Thread: 7.0 like selectivity

7.0 like selectivity

From

"Hiroshi Inoue"

Date:

06 April 2000, 14:01:38

Hi all,

There was a bug(??) report about LIKE optimization of
7.0 beta3 in Japan from Akira Imagawa.
It may be difficult to solve. 

Let t_hoge be a table like
{hoge_cd int4 primary key,shimeinn text,tel text,..
}
index hoge_ix2 on t_hoge(shimeinn).
index hoge_ix3 on t_hoge(tel).

There are 348236 rows in t_hoge.

For the query
select hoge_cd,shimeinn,telfrom t_hogewhere shimeinn like 'imag%'  and tel like '012%'order by hoge_cdlimit 100;

64 rows returned immediately.

And for the query
select hoge_cd,shimeinn,telfrom t_hogewhere shimeinn like 'imag%'  and tel like '012-3%'order by hoge_cd limit 100;

24 rows returned after waiting 8 minutes.

I got the following output from him.
explain select * from t_hoge where tel like '012%';Index Scan using t_hoge_ix3 on t_hoge  (cost=0.00..0.23
rows=1981width=676)

explain select * from t_hoge where tel like '012-3%';Index Scan using t_hoge_ix3 on t_hoge  (cost=0.00..0.00
rows=1981width=676)

In fact,count(*) is 342323 and 114741 respectively.

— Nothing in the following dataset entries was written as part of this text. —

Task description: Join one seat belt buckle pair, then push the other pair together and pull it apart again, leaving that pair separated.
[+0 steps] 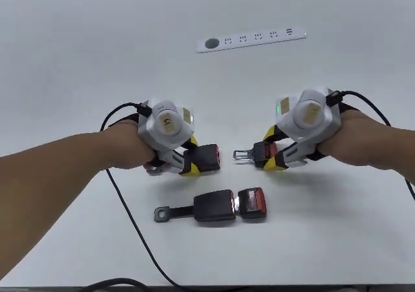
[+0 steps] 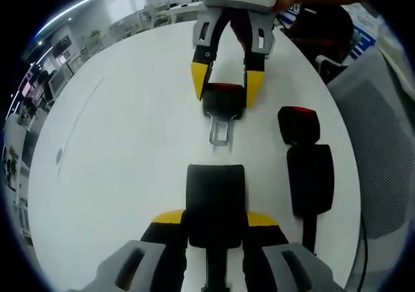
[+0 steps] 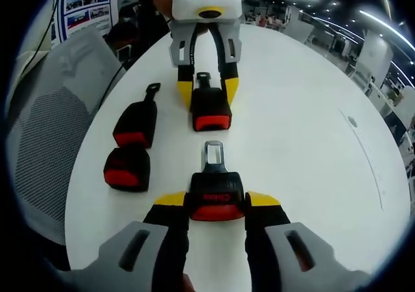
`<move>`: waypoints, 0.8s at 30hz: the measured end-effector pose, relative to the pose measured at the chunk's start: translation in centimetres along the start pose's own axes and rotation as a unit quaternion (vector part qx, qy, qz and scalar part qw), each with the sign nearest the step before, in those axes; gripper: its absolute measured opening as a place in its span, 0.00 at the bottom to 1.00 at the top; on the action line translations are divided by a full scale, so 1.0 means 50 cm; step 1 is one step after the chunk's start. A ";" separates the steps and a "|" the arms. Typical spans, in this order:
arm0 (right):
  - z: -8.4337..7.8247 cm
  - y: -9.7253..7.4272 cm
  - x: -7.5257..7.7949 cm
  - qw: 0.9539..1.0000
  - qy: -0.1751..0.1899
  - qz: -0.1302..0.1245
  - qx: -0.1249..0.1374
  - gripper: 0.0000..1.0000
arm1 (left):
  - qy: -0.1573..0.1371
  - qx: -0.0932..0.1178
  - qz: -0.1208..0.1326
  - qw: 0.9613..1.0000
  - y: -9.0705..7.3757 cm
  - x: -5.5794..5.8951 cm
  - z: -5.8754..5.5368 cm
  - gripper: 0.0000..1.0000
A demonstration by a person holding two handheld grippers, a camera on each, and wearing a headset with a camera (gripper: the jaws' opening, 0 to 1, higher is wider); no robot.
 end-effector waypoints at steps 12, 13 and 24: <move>0.018 0.034 0.008 1.000 0.007 -0.001 0.001 0.32 | -0.003 0.000 0.000 1.000 0.000 0.002 0.002 0.33; 0.019 0.035 0.003 1.000 0.006 -0.001 0.000 0.32 | -0.005 0.002 0.001 1.000 0.000 0.002 0.001 0.33; 0.032 0.039 -0.002 0.999 -0.030 -0.007 -0.014 0.32 | 0.001 0.000 0.000 1.000 -0.001 0.001 0.001 0.33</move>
Point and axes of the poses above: the centre of the closed fingertips' face, and the gripper's own axes: y roughly forward along the fingers, x roughly to its right, z roughly out of its top, the point moved 6 cm from there along -y, roughly backward along the fingers, and after that the axes turned 13 degrees about x, right-handed, at the moved point
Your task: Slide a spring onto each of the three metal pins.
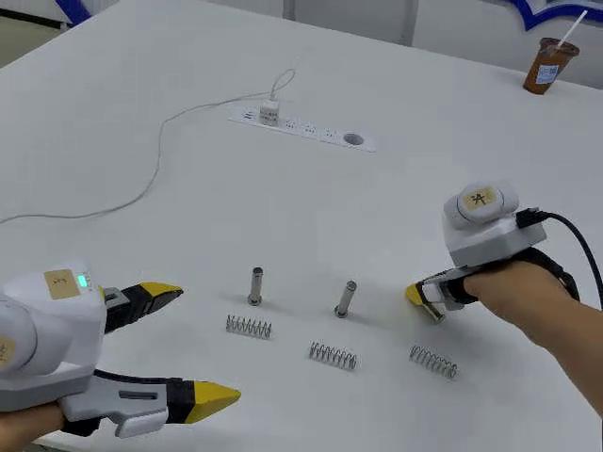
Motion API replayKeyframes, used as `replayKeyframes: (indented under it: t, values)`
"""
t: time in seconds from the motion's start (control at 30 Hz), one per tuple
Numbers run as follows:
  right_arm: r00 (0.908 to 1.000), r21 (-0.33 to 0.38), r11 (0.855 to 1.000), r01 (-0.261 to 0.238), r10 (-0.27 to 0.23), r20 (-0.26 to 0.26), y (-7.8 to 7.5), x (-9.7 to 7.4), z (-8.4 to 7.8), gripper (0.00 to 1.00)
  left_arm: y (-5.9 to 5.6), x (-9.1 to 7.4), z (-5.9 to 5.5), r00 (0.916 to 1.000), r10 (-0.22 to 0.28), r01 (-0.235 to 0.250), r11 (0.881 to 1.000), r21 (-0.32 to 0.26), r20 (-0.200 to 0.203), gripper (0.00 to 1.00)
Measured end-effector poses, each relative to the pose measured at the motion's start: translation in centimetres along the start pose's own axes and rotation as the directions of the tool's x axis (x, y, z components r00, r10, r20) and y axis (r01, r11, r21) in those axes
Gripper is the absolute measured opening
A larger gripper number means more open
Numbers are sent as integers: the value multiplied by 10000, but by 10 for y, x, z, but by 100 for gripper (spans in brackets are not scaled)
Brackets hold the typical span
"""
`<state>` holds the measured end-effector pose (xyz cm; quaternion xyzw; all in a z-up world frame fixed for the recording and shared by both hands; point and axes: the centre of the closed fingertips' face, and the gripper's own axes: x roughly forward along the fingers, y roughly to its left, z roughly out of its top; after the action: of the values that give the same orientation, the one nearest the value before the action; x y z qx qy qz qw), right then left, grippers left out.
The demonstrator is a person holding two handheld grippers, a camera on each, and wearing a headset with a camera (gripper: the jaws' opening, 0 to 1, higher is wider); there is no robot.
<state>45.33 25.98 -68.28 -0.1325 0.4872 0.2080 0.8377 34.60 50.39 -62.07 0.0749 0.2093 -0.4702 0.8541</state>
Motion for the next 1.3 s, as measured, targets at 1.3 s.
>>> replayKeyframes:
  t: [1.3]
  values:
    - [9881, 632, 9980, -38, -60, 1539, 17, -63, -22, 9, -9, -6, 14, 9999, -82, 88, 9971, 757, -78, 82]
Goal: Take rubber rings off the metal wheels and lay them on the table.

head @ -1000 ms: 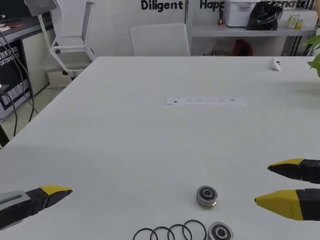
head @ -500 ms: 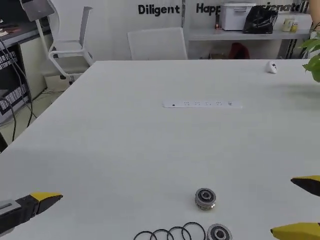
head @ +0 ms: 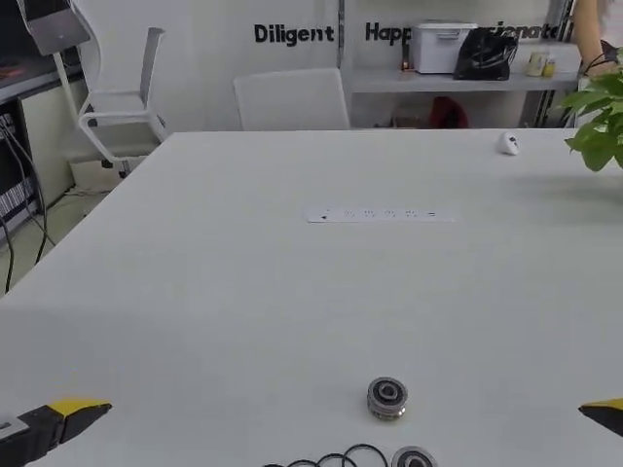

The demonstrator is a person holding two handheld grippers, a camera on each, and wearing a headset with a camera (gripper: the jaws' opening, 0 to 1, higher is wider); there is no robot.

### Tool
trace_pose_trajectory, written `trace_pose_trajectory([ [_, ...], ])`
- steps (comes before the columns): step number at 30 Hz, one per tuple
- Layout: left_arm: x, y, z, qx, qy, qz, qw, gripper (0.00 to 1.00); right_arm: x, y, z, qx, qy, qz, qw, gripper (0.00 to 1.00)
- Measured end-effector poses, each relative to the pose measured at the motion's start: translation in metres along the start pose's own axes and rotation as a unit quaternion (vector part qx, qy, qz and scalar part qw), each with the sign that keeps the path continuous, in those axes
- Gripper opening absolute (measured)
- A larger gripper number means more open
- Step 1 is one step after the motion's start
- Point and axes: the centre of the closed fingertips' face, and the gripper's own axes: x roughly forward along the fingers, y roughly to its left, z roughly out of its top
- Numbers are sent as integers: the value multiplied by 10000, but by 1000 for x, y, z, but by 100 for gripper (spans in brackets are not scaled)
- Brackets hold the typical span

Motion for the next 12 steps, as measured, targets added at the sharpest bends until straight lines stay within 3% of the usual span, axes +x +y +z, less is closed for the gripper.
trace_pose_trajectory([
  [12, 0, 2, -2, -34, 41, -50, 10000, 100, -3, 0, -4, 56, 102, -82, 9999, 99],
])
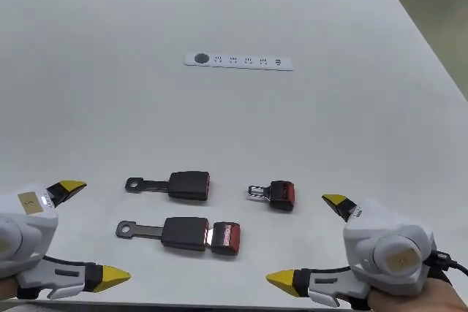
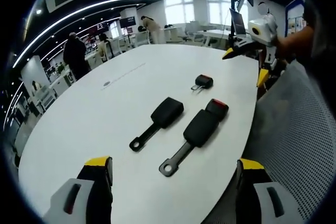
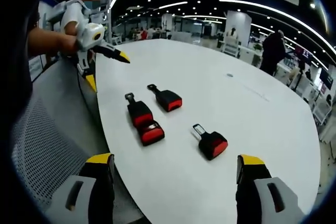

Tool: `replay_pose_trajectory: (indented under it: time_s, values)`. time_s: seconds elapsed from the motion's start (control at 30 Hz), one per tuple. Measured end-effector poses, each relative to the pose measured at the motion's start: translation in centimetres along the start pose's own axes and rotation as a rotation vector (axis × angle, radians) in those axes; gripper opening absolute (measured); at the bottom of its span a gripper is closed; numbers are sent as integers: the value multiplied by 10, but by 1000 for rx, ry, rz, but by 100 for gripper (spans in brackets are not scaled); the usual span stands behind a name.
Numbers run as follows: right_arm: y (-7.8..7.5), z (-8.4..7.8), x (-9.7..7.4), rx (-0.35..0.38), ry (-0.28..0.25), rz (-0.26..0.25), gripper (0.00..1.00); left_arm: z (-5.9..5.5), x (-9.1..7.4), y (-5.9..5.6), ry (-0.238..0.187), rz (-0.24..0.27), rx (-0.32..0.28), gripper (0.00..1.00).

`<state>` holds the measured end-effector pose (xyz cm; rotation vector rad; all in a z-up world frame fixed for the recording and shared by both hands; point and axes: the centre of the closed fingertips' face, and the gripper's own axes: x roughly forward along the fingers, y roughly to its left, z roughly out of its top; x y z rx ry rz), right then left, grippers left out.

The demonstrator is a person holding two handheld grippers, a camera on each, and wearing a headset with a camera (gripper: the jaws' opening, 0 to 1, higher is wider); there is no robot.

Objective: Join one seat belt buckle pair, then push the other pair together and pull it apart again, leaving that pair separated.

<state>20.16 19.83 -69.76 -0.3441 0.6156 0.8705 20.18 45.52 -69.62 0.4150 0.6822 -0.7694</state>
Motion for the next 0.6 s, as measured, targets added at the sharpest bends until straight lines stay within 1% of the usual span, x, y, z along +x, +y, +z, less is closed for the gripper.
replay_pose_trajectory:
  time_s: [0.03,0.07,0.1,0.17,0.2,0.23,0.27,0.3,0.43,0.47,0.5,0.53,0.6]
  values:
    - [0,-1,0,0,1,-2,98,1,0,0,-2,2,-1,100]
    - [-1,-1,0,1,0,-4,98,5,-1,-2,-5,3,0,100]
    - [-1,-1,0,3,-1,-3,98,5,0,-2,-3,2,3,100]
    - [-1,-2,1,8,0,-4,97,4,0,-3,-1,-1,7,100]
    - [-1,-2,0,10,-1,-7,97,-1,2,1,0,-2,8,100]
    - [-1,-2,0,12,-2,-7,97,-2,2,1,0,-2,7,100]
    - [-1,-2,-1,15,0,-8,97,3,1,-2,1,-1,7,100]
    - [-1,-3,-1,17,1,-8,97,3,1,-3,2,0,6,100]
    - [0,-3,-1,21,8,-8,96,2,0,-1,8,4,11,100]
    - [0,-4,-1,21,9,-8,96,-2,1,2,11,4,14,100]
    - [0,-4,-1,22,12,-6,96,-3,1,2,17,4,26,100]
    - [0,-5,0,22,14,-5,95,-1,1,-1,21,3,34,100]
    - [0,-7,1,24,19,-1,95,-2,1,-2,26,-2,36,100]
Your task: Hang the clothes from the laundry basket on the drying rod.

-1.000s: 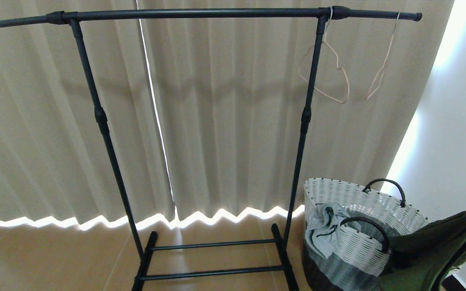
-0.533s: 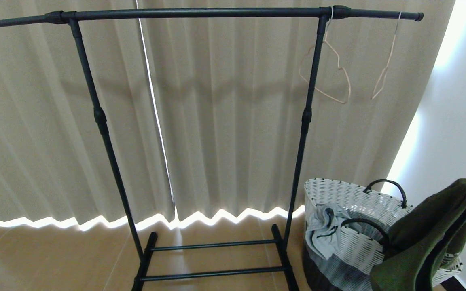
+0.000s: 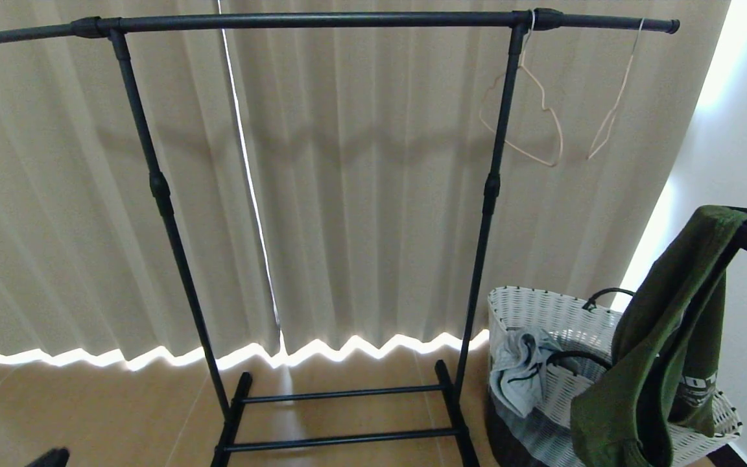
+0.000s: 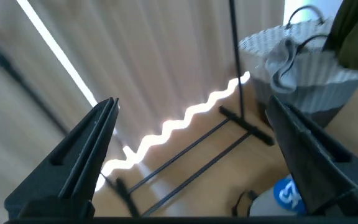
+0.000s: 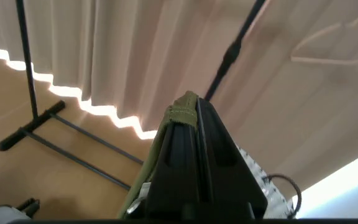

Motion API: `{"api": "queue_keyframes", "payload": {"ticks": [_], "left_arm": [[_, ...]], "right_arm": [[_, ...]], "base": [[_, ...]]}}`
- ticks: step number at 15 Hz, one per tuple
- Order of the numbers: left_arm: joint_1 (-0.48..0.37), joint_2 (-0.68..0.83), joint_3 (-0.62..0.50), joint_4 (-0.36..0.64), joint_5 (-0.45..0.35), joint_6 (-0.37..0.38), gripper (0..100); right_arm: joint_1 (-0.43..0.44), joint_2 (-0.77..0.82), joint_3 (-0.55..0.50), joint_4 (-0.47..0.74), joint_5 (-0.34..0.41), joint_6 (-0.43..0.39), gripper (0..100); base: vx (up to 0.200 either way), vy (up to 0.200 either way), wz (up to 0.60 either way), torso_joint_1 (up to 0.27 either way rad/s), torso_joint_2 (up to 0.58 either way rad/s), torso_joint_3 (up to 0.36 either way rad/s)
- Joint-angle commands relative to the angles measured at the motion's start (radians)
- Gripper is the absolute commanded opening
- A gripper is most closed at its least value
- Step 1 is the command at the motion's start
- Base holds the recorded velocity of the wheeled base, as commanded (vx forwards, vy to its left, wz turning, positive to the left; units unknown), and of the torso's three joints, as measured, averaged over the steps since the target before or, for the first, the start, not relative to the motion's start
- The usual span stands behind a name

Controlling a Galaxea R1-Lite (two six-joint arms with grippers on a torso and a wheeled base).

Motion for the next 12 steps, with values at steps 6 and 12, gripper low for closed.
{"api": "queue_keyframes", "payload": {"ticks": [6, 12], "left_arm": [[-0.676, 0.733, -0.215, -0.38, 0.485, -0.154, 100], [-0.965, 1.01, -0.419, -0.412, 0.532, -0.237, 100]], "right_arm": [[0.062, 0.099, -0.11, -0.001, 0.001, 0.113, 0], [0.097, 0.11, -0.126, -0.004, 0.001, 0.134, 0]], "base": [[0.0, 0.0, 0.0, 0.0, 0.0, 0.0], [0.0, 0.0, 0.0, 0.0, 0.0, 0.0]]}}
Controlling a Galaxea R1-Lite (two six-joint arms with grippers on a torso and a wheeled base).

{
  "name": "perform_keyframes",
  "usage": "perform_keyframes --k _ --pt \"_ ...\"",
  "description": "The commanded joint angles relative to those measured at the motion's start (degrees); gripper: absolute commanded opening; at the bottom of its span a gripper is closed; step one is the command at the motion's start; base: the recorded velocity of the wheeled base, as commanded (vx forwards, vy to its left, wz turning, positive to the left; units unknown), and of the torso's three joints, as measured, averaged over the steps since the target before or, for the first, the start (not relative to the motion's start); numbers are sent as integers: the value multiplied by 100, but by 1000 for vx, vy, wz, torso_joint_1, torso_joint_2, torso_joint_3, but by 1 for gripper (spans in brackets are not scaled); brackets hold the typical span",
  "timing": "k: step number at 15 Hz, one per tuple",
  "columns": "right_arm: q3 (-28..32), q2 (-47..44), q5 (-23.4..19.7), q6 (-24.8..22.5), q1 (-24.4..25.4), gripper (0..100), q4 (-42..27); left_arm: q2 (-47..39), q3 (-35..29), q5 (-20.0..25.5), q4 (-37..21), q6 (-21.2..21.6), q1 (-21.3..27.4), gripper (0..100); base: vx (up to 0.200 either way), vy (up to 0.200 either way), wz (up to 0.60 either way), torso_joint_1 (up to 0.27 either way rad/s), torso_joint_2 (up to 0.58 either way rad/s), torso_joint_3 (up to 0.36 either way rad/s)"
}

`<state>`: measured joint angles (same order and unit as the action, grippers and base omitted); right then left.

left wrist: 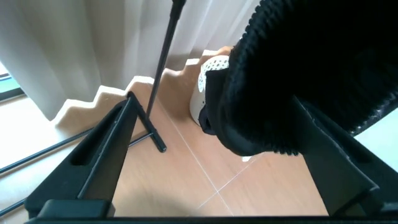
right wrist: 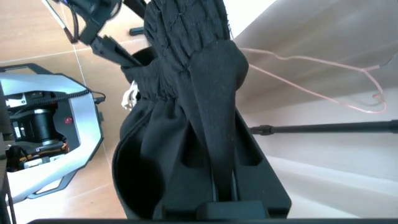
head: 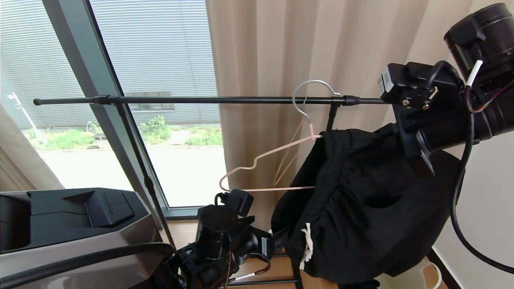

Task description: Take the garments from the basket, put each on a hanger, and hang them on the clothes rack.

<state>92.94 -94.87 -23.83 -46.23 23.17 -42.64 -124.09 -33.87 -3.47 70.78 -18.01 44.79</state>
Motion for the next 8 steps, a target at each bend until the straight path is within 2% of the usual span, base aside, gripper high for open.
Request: perform_keyframes --k 1,2,5,8 --pt "-145 109 -69 8 3 0 204 -116 -32 -13 6 -1 83 100 0 0 0 0 0 0" --pt "-197 144 -69 8 3 0 292 -142 -32 -13 6 -1 83 0 0 0 0 0 0 0" --pt "-312 135 -69 140 -32 0 353 25 29 -39 41 16 83 0 0 0 0 0 0 0" --pt "-496 118 -78 290 -393 0 362 684 407 -48 41 78 -146 0 0 0 0 0 0 0"
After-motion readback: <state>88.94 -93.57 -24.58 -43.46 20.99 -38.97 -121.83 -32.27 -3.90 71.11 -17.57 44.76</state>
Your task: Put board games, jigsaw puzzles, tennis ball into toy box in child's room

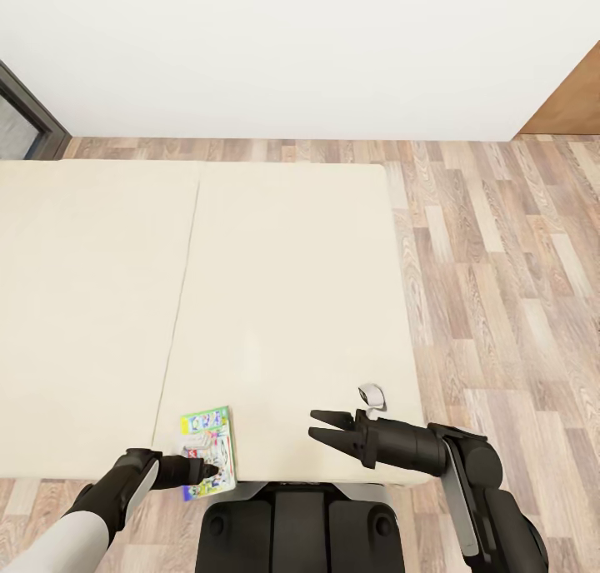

The first problem is that estimated cost is too low.
It seems that the index selectivity of '012-3%' = the index
selectivity of '012%' / (256*256),right ? 
If so,does it give more practical estimation than before ?
It doesn't correspond to rows information either.

In reality, * shimeinn like 'imag%' * is much more restrictive
than * tel like '012-3%' *.  However I couldn't think of the
way to foresee which is more restrictive. Now I doubt whether
we have enough information to estimate LIKE selectivity
correctly. It's the second problem.

Comments ? 

Regards.

Hiroshi Inoue
Inoue@tpf.co.jp

Re: 7.0 like selectivity

From

Tom Lane

Date:

06 April 2000, 14:31:06

"Hiroshi Inoue" <Inoue@tpf.co.jp> writes:
> For the query
> select hoge_cd,shimeinn,tel
>  from t_hoge
>  where shimeinn like 'imag%'
>    and tel like '012%'
>  order by hoge_cd
>  limit 100;

> 64 rows returned immediately.

> And for the query
> select hoge_cd,shimeinn,tel
>  from t_hoge
>  where shimeinn like 'imag%'
>    and tel like '012-3%'
>  order by hoge_cd
>   limit 100;

> 24 rows returned after waiting 8 minutes.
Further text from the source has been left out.